Levy's is best known for the ad campaign "You Don't have to Be Jewish to Love Levy's Real Jewish Rye", which ran in New York in the 1960s. Large white posters hung in the city's subway system to broadcast the company's new slogan, each bearing a large, photographic portrait of a distinctly non-Jewish person eating a slice of rye bread. Early renditions featured a choirboy, a Catholic cop, and an American Indian, identified in 2022 by a reporter for The Forward as Joseph S. Attean, a railroad engineer and an enrolled member of the Penobscot Nation of Maine (rather than an Italian shoe-shiner as later rumors claimed). Levy's hired ad agency Doyle Dane Berbach for the campaign. Judy Petras, a Jewish copywriter at DDB, wrote the catchy and now timeless tagline herself.
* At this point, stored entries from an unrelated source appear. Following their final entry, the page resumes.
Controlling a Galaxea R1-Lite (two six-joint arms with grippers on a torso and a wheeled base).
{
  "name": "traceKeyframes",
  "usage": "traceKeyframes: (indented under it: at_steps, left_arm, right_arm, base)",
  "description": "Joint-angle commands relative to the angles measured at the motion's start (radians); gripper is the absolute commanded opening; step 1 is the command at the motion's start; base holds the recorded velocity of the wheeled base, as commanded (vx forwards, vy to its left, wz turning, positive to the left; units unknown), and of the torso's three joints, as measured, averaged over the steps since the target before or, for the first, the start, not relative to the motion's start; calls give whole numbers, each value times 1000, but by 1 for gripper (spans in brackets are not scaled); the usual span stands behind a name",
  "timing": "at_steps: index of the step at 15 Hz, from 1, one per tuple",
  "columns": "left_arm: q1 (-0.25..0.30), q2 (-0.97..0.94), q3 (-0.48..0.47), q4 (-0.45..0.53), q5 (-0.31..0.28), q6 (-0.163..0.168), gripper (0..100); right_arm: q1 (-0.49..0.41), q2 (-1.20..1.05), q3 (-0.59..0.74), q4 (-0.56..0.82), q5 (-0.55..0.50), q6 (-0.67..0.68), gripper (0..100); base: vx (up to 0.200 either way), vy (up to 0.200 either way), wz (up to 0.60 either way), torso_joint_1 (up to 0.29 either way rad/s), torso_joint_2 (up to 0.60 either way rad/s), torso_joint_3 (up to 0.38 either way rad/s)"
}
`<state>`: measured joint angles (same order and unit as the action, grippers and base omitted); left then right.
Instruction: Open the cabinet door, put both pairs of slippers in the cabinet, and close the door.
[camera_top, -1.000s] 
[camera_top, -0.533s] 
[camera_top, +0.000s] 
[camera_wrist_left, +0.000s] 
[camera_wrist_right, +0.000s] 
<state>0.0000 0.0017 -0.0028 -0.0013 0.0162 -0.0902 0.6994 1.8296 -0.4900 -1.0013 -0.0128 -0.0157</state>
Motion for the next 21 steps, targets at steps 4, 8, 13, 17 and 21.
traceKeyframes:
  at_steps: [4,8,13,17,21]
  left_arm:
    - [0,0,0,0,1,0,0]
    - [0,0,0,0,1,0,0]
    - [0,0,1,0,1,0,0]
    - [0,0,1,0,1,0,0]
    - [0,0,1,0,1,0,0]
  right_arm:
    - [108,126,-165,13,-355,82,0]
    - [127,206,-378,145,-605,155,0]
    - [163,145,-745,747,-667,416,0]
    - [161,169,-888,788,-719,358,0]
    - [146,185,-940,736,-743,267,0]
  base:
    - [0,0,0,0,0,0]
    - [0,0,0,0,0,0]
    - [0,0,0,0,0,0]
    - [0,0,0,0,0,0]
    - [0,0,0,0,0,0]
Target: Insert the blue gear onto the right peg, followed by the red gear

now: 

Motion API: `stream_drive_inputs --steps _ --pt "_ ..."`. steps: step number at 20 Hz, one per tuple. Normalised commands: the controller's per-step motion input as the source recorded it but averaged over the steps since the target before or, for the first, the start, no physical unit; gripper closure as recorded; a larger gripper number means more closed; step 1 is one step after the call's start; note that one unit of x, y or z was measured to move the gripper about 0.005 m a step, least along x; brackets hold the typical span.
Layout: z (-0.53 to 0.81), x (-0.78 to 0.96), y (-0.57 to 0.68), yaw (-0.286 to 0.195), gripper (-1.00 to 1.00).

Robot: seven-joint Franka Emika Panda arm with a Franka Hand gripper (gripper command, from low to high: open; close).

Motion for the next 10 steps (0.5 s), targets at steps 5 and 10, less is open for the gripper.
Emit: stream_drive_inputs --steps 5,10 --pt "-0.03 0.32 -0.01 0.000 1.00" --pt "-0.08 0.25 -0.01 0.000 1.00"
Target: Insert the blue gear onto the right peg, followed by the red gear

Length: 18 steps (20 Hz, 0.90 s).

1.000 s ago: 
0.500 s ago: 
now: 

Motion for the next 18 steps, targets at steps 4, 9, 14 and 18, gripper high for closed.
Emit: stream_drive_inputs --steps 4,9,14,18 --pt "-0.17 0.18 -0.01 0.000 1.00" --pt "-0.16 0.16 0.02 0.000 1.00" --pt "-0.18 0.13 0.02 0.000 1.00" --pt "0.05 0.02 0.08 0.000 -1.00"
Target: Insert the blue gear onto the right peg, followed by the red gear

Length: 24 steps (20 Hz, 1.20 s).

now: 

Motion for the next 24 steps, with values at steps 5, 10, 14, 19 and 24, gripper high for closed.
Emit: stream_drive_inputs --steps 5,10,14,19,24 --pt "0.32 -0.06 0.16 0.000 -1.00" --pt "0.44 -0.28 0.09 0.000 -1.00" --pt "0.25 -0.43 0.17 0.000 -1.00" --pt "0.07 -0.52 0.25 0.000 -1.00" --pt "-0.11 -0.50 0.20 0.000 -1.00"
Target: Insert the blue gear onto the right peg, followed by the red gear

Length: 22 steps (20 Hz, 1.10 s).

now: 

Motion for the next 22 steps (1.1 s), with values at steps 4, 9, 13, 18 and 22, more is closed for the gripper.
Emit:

William Taubin, the male copywriter who received credit at the time for the posters, went on to be inducted into the Art Director's Hall of Fame. The photographer, Howard Zieff, went on to direct many successful Hollywood films. The campaign transformed Levy's into New York's top seller of rye, and is often cited as one of the first sensitive and successful uses of cultural and racial identity in public advertising.

One of the Levy's ad posters, featuring a Native American biting into a Levy's rye sandwich, was included in the Oakland Museum of California's 1999 exhibit "Posters American Style" Others are a part of the permanent collection at the Smithsonian.